_ABOUT THIS EXERCISE:_ Please transcribe exactly, and only, the lines of the data below between the line holding "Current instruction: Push" and the line holding "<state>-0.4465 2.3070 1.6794", inclusive.

[AVAILABLE RECORDS Boundary: Start]

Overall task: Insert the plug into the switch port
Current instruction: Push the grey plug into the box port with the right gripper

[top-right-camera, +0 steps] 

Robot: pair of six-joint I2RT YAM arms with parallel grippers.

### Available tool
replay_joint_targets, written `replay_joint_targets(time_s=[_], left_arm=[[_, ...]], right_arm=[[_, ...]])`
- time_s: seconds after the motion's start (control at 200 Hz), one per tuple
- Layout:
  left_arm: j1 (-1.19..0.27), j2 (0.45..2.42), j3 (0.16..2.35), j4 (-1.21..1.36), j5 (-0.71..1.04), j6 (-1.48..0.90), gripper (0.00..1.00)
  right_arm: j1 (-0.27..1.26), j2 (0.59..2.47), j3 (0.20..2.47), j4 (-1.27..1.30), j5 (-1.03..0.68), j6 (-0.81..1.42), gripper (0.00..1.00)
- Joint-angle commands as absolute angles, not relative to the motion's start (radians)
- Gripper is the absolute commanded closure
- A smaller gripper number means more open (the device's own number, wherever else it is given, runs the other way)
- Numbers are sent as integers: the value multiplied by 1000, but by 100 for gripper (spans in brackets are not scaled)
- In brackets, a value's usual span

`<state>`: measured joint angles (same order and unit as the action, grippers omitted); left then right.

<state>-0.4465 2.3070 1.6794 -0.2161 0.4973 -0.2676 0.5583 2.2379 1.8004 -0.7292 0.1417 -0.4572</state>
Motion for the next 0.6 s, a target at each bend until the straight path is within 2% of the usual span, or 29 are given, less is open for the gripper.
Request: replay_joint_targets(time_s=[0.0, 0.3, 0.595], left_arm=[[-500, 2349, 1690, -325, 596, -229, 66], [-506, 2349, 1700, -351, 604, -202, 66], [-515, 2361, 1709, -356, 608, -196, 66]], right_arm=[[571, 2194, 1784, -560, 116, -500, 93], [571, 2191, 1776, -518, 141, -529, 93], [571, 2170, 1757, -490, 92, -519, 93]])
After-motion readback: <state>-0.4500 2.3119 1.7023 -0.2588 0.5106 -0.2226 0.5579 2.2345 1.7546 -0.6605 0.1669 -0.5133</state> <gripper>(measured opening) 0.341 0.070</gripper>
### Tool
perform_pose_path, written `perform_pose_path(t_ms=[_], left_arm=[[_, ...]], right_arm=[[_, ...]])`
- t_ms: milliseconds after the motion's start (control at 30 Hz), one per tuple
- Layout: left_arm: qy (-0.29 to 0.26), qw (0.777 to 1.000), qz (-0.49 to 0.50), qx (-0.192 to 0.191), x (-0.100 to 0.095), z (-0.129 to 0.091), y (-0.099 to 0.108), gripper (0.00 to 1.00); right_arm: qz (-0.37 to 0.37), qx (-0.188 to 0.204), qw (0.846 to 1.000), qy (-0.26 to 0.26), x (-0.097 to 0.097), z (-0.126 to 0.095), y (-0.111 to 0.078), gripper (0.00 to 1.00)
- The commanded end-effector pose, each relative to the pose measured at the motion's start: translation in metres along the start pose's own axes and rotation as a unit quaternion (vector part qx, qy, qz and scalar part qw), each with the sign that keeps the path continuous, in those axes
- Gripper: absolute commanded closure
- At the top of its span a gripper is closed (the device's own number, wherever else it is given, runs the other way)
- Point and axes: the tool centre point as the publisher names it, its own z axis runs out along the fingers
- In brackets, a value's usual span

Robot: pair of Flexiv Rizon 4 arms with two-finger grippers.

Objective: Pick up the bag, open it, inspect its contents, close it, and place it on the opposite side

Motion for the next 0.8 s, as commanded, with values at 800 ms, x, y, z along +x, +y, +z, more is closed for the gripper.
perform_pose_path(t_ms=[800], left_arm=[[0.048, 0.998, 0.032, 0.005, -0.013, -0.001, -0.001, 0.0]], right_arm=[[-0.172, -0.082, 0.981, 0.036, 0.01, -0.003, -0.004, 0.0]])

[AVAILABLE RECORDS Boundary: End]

_ANSWER BOX:_
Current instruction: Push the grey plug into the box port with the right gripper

[top-right-camera, +0 steps] 

Robot: pair of six-joint I2RT YAM arms with parallel grippers.

### Available tool
replay_joint_targets, written `replay_joint_targets(time_s=[_], left_arm=[[_, ...]], right_arm=[[_, ...]])`
- time_s: seconds after the motion's start (control at 200 Hz), one per tuple
- Layout:
  left_arm: j1 (-1.19..0.27), j2 (0.45..2.42), j3 (0.16..2.35), j4 (-1.21..1.36), j5 (-0.71..1.04), j6 (-1.48..0.90), gripper (0.00..1.00)
  right_arm: j1 (-0.27..1.26), j2 (0.59..2.47), j3 (0.20..2.47), j4 (-1.27..1.30), j5 (-1.03..0.68), j6 (-0.81..1.42), gripper (0.00..1.00)
- Joint-angle commands as absolute angles, not relative to the motion's start (radians)
- Gripper is the absolute commanded closure
- A smaller gripper number means more open (the device's own number, wherever else it is given, runs the other way)
- Numbers are sent as integers: the value multiplied by 1000, but by 100 for gripper (spans in brackets are not scaled)
- In brackets, a value's usual span

`<state>`: measured joint angles (same order and unit as the action, grippers omitted); left then right.

<state>-0.4465 2.3070 1.6794 -0.2161 0.4973 -0.2676 0.5583 2.2379 1.8004 -0.7292 0.1417 -0.4572</state>

The given output is complete.